* _What to work on_: Please produce a character-exact copy of the listing that follows, omitting all images.

* _Data_:
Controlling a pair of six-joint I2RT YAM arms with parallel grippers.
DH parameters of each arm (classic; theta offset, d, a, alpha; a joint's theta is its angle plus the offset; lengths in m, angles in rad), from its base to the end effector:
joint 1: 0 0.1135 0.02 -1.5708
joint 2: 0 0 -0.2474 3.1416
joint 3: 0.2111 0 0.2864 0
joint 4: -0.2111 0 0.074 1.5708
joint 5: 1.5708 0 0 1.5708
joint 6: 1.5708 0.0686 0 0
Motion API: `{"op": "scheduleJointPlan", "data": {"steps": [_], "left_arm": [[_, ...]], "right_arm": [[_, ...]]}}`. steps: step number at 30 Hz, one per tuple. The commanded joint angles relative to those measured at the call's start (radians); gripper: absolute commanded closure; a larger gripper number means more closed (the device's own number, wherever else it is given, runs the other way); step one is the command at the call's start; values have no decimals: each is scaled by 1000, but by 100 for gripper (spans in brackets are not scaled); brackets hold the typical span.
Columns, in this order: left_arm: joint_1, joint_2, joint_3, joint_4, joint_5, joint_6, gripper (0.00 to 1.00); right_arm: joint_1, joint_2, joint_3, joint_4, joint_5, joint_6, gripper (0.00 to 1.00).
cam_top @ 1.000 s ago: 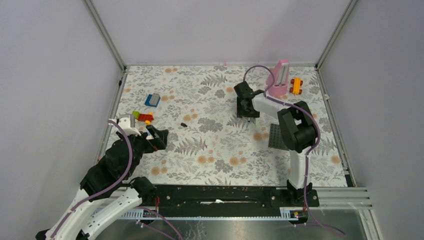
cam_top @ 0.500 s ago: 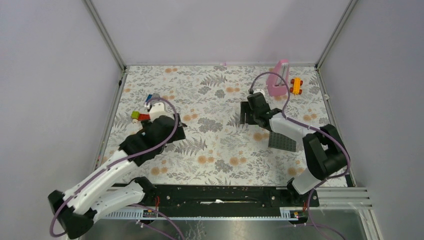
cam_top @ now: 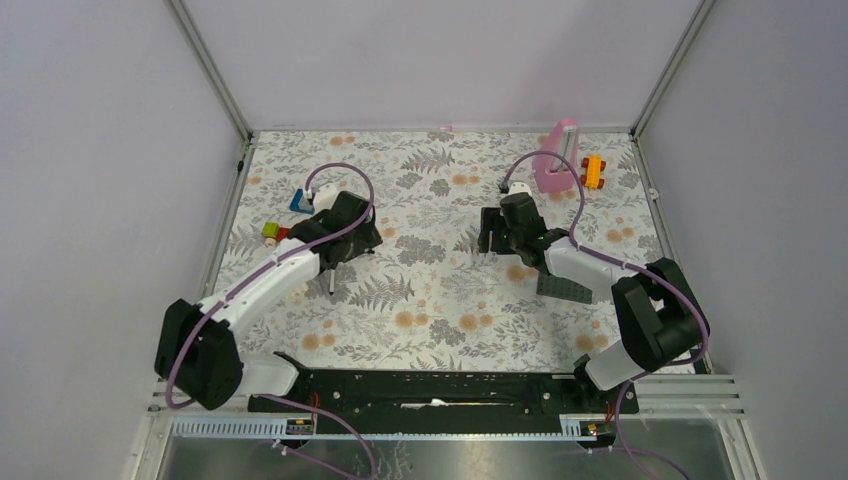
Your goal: Insert the pens into the pen caps
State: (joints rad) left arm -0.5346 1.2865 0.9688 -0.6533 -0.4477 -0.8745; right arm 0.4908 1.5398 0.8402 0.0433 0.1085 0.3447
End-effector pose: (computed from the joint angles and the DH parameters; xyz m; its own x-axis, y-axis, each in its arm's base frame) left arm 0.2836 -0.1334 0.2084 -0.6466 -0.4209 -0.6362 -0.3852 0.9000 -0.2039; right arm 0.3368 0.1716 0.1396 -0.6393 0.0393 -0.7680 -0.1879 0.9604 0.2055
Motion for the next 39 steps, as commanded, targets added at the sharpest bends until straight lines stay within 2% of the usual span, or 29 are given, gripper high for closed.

* _Result of the exercise_:
Controlling a pair of six-joint I2RT YAM arms with parallel grippers.
DH parameters of each arm (classic; theta offset, d, a, alpha; a joint's theta is its angle plus the offset; lengths in m, angles in rad), from its base to the end effector:
joint 1: 0 0.1135 0.02 -1.5708
joint 2: 0 0 -0.2474 3.1416
joint 3: 0.2111 0 0.2864 0
joint 4: -0.2111 0 0.074 1.5708
joint 5: 1.5708 0 0 1.5708
joint 6: 1.5708 0.0686 0 0
Motion API: `{"op": "scheduleJointPlan", "data": {"steps": [_], "left_arm": [[_, ...]], "right_arm": [[_, ...]]}}`. steps: step number at 30 Hz, one per tuple. The commanded joint angles relative to those measured at the call's start (radians); gripper: absolute commanded closure; a larger gripper number means more closed (the device's own number, wherever else it is given, runs the other way); step one is the command at the call's start; values have no decimals: each is scaled by 1000, but by 100 for gripper (spans in brackets are not scaled); brackets hold the typical span.
Columns, in this order: left_arm: joint_1, joint_2, joint_3, joint_4, joint_5, joint_6, gripper (0.00 to 1.00); right_arm: joint_1, joint_2, joint_3, joint_4, joint_5, joint_6, gripper (0.00 to 1.00).
cam_top @ 1.000 s ago: 
cam_top @ 0.500 s ago: 
cam_top @ now: 
Your goal: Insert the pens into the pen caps
State: (joints rad) left arm -0.5346 1.2865 0.9688 -0.6533 -0.4477 -0.8745; right arm 0.4908 1.5398 0.8402 0.0433 0.1085 0.3447
End-effector pose: (computed from the joint angles and the DH parameters; xyz m; its own x-axis, y-axis, each in its arm's base frame) left arm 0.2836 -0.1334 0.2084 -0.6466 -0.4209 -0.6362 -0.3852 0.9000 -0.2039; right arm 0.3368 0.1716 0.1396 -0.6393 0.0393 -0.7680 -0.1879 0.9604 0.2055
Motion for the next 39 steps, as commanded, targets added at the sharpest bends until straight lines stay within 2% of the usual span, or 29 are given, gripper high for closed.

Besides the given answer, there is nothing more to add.